(Collected data)
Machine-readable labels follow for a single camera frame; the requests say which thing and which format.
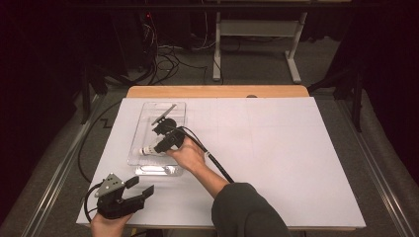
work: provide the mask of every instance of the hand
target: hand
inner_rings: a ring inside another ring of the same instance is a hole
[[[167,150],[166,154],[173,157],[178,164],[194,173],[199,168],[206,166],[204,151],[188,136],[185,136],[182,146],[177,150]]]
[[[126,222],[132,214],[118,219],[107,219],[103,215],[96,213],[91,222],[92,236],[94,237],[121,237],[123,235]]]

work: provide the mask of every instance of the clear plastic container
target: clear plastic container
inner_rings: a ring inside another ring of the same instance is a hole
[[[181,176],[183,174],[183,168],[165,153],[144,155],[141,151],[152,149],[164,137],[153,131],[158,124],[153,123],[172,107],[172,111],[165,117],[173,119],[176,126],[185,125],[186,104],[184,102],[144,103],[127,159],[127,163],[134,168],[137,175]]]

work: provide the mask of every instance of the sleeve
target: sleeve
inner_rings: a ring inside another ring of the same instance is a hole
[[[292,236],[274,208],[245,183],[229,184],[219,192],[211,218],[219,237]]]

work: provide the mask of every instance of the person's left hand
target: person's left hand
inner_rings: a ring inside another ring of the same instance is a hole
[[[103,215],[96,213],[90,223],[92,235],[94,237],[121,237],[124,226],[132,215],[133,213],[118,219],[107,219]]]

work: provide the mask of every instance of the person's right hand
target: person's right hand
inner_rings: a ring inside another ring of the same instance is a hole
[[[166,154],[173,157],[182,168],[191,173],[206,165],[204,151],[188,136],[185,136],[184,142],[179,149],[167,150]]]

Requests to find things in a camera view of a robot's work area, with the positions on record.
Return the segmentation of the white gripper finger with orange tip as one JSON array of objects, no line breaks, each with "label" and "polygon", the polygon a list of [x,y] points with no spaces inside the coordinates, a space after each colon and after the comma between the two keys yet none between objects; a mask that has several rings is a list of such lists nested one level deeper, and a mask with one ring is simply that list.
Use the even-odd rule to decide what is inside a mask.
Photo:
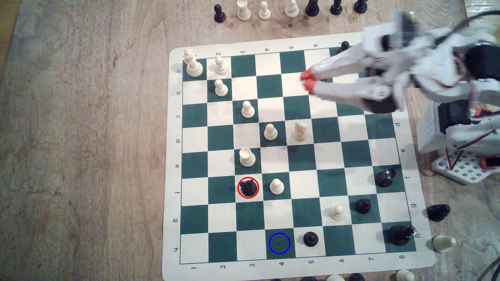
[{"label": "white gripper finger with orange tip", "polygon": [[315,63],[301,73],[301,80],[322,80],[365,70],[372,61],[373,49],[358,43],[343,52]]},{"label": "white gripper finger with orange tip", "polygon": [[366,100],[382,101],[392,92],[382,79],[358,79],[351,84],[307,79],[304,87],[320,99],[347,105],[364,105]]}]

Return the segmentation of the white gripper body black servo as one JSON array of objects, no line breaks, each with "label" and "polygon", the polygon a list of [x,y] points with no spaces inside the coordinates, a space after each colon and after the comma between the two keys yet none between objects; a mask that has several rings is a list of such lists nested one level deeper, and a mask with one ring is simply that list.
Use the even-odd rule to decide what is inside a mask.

What the exercise asks:
Print the data above in full and exactly as it appears, skipping the pictures.

Solution for this problem:
Machine-readable labels follow for a single camera frame; the requests say which thing and which format.
work: provide the mask of every instance of the hand
target: hand
inner_rings: a ring inside another ring of the same instance is a hole
[[[167,150],[166,154],[173,157],[178,164],[194,173],[199,168],[206,166],[204,151],[188,136],[185,136],[182,146],[177,150]]]
[[[126,222],[132,214],[118,219],[107,219],[103,215],[96,213],[91,222],[92,236],[94,237],[121,237],[123,235]]]

work: provide the mask of every instance of the clear plastic container
target: clear plastic container
inner_rings: a ring inside another ring of the same instance is a hole
[[[181,176],[183,174],[183,168],[165,153],[144,155],[141,151],[152,149],[164,137],[153,131],[158,124],[153,123],[172,107],[172,111],[165,117],[173,119],[176,126],[185,125],[186,104],[184,102],[144,103],[127,159],[127,163],[134,168],[137,175]]]

work: provide the mask of every instance of the sleeve
target: sleeve
inner_rings: a ring inside another ring of the same instance is a hole
[[[292,236],[274,208],[245,183],[229,184],[219,192],[211,218],[219,237]]]

work: provide the mask of every instance of the person's left hand
target: person's left hand
inner_rings: a ring inside another ring of the same instance is a hole
[[[103,215],[96,213],[90,223],[92,235],[94,237],[121,237],[124,226],[132,215],[133,213],[118,219],[107,219]]]

work: provide the mask of every instance of the person's right hand
target: person's right hand
inner_rings: a ring inside another ring of the same instance is a hole
[[[166,154],[173,157],[182,168],[191,173],[206,165],[204,151],[188,136],[185,136],[184,142],[179,149],[167,150]]]

Requests to find things in a camera view of a robot's work area, with the positions on record.
Return the segmentation of the white gripper finger with orange tip as one JSON array of objects, no line breaks, each with "label" and "polygon", the polygon a list of [x,y] points with no spaces inside the coordinates, a space after each colon and after the comma between the two keys yet none between objects; a mask that has several rings is a list of such lists nested one level deeper, and a mask with one ring is simply that list.
Use the even-odd rule to decide what is inside a mask.
Photo:
[{"label": "white gripper finger with orange tip", "polygon": [[315,63],[301,73],[301,80],[322,80],[365,70],[372,61],[373,49],[358,43],[343,52]]},{"label": "white gripper finger with orange tip", "polygon": [[366,100],[382,101],[392,92],[382,79],[358,79],[351,84],[307,79],[304,87],[320,99],[347,105],[364,105]]}]

Return the segmentation of the white gripper body black servo as one JSON array of objects, no line breaks, each with "label" and "polygon", the polygon a list of [x,y] points with no spaces inside the coordinates, a space after each colon and after the comma between the two keys yet none between objects; a mask that has several rings is a list of such lists nested one level deeper, and a mask with one ring is simply that list.
Use the even-odd rule to decide what is inside a mask.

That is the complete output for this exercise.